C'est un joli petit livre ! J'avais beaucoup aimé.

Katell a dit…

@larkéo: les coïncidences sont étranges parfois ;-) Cela me fait plaisir de savoir qu'elle passe de temps à autre chez moi :-)
@cathulu: merci cathulu :-)
@florinette: j'espère que tu apprécieras autant que moi la lecteure de ce roman quand l'occasion s'offrira à toi.
@yueyin: carson connaissait mes points faibles ;-) Et ça n'a pas fait de pli: j'ai plongé avec délices dans cette belle histoire.
@sylire: :-D l'as-tu chroniqué que je mette en lien ton avis?

Flo a dit…

Il est dans mon challenge 2008 !
Je n'ai lu que du bien de ce livre et j'ai hâte de le lire :)
Bonnes vacances Katell !

moustafette a dit…

Noté, évidemment !

Naina (http://notesdelecture.canalblog.com) a dit…

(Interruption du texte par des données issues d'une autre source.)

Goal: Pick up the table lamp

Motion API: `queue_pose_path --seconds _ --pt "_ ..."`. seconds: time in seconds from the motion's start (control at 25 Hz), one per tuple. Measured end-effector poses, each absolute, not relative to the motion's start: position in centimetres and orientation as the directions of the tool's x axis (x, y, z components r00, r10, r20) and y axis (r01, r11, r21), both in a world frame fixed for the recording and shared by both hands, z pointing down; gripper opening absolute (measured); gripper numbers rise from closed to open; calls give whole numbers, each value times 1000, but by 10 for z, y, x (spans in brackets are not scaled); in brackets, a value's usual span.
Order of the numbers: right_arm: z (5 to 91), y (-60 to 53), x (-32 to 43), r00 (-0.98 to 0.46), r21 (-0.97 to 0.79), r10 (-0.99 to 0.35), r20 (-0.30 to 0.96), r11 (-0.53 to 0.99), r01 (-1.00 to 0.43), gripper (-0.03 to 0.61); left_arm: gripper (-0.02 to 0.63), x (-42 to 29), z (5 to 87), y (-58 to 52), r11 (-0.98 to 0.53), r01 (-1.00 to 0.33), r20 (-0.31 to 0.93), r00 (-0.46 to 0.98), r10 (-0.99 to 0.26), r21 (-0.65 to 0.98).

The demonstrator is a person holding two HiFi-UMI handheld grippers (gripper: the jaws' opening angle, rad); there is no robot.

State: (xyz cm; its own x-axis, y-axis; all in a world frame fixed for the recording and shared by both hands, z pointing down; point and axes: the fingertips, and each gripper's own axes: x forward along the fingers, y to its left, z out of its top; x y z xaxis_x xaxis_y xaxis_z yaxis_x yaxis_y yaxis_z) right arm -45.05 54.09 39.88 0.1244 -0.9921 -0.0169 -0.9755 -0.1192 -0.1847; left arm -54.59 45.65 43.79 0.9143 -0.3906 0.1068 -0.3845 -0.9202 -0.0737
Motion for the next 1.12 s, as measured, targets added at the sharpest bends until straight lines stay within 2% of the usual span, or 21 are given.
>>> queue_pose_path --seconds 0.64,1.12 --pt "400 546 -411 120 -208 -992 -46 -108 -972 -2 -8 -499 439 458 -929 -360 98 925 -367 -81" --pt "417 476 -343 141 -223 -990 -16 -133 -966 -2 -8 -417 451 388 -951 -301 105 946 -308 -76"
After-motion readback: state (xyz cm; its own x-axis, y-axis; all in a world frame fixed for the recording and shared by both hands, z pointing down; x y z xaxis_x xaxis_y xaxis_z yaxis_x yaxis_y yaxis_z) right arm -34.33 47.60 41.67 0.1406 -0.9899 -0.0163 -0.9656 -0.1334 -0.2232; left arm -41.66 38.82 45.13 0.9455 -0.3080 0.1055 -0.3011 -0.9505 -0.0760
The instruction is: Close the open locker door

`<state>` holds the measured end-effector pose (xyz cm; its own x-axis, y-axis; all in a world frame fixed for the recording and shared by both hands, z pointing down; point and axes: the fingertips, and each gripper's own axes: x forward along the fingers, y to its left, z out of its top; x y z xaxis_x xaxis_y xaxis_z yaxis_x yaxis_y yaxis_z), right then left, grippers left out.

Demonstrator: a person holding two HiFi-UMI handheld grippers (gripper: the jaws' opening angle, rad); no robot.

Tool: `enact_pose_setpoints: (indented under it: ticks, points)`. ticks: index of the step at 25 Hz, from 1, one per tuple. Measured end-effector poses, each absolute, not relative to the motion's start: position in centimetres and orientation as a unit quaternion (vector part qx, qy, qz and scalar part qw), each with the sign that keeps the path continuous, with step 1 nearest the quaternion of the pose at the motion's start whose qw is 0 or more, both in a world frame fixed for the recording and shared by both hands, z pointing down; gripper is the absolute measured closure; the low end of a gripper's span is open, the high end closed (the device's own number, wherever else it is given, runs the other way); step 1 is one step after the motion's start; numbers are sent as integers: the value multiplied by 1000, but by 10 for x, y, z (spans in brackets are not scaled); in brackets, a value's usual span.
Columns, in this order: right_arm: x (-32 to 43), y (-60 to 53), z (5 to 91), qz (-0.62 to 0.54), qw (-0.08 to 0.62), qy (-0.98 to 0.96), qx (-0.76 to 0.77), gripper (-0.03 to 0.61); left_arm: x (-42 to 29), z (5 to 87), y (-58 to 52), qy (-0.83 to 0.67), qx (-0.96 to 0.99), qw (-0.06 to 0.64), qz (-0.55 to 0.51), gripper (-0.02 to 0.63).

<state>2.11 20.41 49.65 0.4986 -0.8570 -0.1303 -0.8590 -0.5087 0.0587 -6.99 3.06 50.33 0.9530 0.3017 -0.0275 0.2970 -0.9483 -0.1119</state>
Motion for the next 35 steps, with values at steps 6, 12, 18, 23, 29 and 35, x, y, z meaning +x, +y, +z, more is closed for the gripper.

Tu as très bien retranscris l'atmosphère de ce petit roman. Il est vraiment très agréable à lire.

sylire a dit…

Je l'ai lu avant d'avoir mon blog. Je n'ai pas fait de billet.

Katell a dit…

@flo: je te comprends ;-) Bonnes vacances à toi aussi :-D
@moustafette: :-D
@naina: merci naina, ton compliment ne va droit au coeur :-)
@sylire: ;-)

Joelle a dit…

Je l'avais déjà noté dans ma LAL et tu ne fais que confirmer ce choix ! Cela a l'air d'être une belle lecture :)

Katell a dit…

@joelle: oui une très belle lecture!

Naniela a dit…

On m'a offert ce petit livre et je viens de le terminer. Tu en parles merveilleusement bien.

Vanessa a dit…

Je viens d'en faire un billet... je suis sûr qu'il te plaira (pas très humble la fille mais bon...)
http://iam-like-iam.blogspot.com/2008/05/chasseur-et-protecteur-de-lenfance.html

Vanessa a dit…
Ce commentaire a été supprimé par l'auteur.
Michaela a dit…

Bonjour, je decouvre ce blog. Je pense m'y arreter un peu pour lire. Bon dimanche chez vous.